South Africa's HIV incidence rates are highest among adolescent girls and young women (AGYW), accounting for an estimated 29% of all new infections in 2018,2 with HIV prevalence among adolescents girls aged 15–19 years at 5.8%, and 4.7% among boys in 2017.1 According to Statistics South Africa (StatsSA; 2018) birth rates among adolescent girls have decreased moderately from 78 births per 1000 in 1996 to 65 births per 1000 in 2016 among the 15–19 year age group. However, these birth rates remain high with data revealing that the majority of young girls who become pregnant while attending school often do not return after childbirth, and in instances where young girls do return to school, they face challenges balancing school and childcare.3,4
In response, the SA Department of Basic Education (DBE) developed the HIV, STI, and TB policy, which included the call to educate young girls and boys about sexuality and sexual behaviour in an effort to reduce both unintended pregnancy and HIV rates.5 One of the key interventions pronounced within this policy is the provision of comprehensive sexuality education (CSE). The aim of CSE, as specified by the DBE, is to build and shape learners' understanding of concepts, content, values, and attitudes around sexuality and sexual behaviour.6
Research has established that CSE can improve sexual and reproductive health knowledge,5 and be effective in reducing risky sexual behaviour.7,8 Studies in sub-Saharan Africa have to an extent affirmed these results, indicating that changes in adolescents' sexual behaviour after exposure to these programs are modest, but achievable, while positive improvements in adolescents' attitudes and knowledge were consistently produced.9–11
Studies undertaken in South Africa, focusing on implementation, have revealed challenges at the individual, interpersonal, school, and community levels.12 Some educators remain uncomfortable teaching the sensitive subject matter, whereas many schools lack the teaching support materials required by educators to deliver CSE lessons effectively.12 To ensure a standardised approach to the delivery of CSE and to improve the teaching quality, structured activity plans and training were recommended to advance the content knowledge and pedagogy of educators.13
Since 2015, the DBE have been developing and piloting Scripted Lesson Plans (SLPs) across 5 provinces (KwaZulu-Natal, Free State, Gauteng, Mpumalanga, and Western Cape) to strengthen the teaching of CSE in schools. SLPs are learner and teacher support materials (LTSMs) designed to aid educators and improve the effectiveness of CSE lessons.6 This formed part of the Determined, Resilient, Empowered, AIDS-free, Mentored and Safe (DREAMS) initiative, which aimed to reduce HIV infection among young women. The delivery of CSE using SLPs forms part of the DREAMS package of “layered” evidence-based HIV prevention interventions targeting—biological, behavioural, and structural factors to reduce AGYW vulnerability to HIV with the aim of reducing HIV incidence by 40% among AGYW over a 2-year period (2016–2018).14
In this study, we present data collected as part of the DREAMS evaluation to determine the effect of schooling and exposure to CSE has had on HIV prevalence, pregnancy, risky sexual behavior, and uptake of HIV testing in a sample of adolescent girls. This study adds to a limited knowledge base on school-based HIV programming and its effect on biological outcomes.15 We hypothesize that young women in school will exhibit lower levels of HIV prevalence and risky sexual behaviour, consistent with other studies,9–14,16,17 whereas the additional exposure to CSE is expected to have a compound effect, further reducing risky behavior and exposure to risk of HIV acquisition. The aim of the study is therefore to estimate the association between exposure to CSE and key biomedical and behavioural indicators among adolescent girls in South Africa.

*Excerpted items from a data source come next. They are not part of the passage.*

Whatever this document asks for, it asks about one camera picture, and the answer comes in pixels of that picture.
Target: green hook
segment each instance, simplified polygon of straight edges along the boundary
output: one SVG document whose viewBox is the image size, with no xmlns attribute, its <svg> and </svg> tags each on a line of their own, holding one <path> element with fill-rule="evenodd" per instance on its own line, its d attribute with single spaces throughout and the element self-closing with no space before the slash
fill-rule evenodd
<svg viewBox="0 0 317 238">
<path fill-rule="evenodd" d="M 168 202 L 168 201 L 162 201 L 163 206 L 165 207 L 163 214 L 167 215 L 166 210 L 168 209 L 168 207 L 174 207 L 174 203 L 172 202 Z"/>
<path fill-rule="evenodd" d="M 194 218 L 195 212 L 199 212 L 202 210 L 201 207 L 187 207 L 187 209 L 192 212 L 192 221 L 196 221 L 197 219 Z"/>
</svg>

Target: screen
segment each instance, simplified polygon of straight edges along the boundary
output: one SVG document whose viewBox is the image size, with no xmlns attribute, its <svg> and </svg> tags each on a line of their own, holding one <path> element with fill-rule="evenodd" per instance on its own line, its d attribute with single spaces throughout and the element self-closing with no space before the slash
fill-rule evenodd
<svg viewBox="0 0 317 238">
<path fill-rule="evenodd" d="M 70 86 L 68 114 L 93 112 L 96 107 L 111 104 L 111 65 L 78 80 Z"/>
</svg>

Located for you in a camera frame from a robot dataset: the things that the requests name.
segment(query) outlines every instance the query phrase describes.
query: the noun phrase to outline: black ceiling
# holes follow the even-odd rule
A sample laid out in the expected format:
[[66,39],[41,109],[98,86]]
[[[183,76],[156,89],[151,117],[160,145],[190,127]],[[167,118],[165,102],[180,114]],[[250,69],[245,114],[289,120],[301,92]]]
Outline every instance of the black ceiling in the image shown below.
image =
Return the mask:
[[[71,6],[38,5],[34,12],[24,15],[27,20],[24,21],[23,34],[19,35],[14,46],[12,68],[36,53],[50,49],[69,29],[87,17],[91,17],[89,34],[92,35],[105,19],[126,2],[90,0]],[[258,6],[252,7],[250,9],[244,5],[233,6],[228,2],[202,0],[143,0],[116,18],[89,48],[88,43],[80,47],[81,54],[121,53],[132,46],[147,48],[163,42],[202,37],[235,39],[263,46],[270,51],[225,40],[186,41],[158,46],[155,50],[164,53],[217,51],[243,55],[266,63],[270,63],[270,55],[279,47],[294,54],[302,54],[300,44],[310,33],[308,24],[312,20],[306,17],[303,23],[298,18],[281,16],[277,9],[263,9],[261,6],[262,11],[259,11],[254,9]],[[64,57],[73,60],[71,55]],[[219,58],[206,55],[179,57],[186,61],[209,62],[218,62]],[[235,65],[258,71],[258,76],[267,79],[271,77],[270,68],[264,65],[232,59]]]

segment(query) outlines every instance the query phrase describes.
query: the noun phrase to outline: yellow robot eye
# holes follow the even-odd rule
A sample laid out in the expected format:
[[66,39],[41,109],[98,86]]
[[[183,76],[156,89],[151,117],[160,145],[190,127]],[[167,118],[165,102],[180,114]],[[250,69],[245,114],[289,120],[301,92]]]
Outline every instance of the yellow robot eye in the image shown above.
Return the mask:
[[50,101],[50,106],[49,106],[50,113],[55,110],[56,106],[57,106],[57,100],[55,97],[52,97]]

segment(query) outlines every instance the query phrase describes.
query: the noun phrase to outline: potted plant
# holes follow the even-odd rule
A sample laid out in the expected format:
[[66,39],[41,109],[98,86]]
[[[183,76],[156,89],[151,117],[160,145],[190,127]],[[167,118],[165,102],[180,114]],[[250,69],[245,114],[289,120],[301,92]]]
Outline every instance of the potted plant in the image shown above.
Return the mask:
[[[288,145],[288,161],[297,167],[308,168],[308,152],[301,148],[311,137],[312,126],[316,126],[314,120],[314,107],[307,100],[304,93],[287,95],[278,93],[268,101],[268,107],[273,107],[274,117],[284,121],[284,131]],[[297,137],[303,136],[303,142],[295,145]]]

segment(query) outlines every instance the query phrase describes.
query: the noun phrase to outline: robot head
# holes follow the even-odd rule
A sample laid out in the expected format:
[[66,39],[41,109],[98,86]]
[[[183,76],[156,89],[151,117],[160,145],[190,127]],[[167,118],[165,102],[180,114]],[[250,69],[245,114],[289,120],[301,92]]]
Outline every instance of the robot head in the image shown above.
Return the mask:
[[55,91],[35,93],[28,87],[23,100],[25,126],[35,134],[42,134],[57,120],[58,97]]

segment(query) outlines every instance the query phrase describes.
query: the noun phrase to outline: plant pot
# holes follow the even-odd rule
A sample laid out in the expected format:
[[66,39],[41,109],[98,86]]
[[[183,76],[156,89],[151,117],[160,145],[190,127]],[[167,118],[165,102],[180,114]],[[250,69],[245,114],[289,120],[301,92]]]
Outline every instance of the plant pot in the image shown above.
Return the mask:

The study was undertaken in South Africa in the districts of Ekurhuleni and City of Johannesburg in the Gauteng province (GP) and the districts of uMgungundlovu and eThekwini in the province of KwaZulu-Natal (KZN). Data were collected from March 13, 2017, to June 22, 2018. More information on the districts has been described in the study's protocol paper.14
A cross-sectional survey targeting 18,500 AGYW (age between 12 and 24 years) was administered. The study sampling method used a multistage cluster design. The districts were considered as the primary strata. The sample size per district was designed to be proportional to the estimated number of AGYW in DREAMS subdistricts. Only small area layers (SAL) where DREAMS was implemented were included in the sampling frame. SALs were selected proportional to size from the sampling frame. Households were randomly selected, and all AGYW residing in the household that met the requirements for the study were enrolled. For our analyses, data were restricted to all adolescent girls age 12–18 years (n = 9673).
Household composition forms were completed for 63,618 houses, of which 18,424 households met the enrolment criteria, whereas 16,845 households agreed to join the study. Both a caregiver and an AGYW questionnaire were completed.
Written consent was obtained from all individuals aged 18 years or older, and parental or guardian consent and individual written assent were obtained from all individuals younger than 18 years. The study was approved by the University of KwaZulu-Natal Biomedical Research Ethics Committee (BFC 198/16) and the Provincial Department of Health in both KZN and GP.
Three independent variables were used in the study. The first was current school attendance. The second was whether respondents, currently out of school, had attended CSE classes in the previous 12 months (responses to the original question regarding number of sexuality education lessons attended ranged from 0 to 99 and was coded into binary of 0 if they did not attend CSE, 1 = did attend one or more CSE lessons in the previous 12 months). The third independent variable assessed whether for those respondents who were currently in school had attended at least 1 CSE lesson in the previous 12 months, coded as 1; and 0 for individuals who were in school but had not attended at least 1 CSE lesson in the previous 12 months.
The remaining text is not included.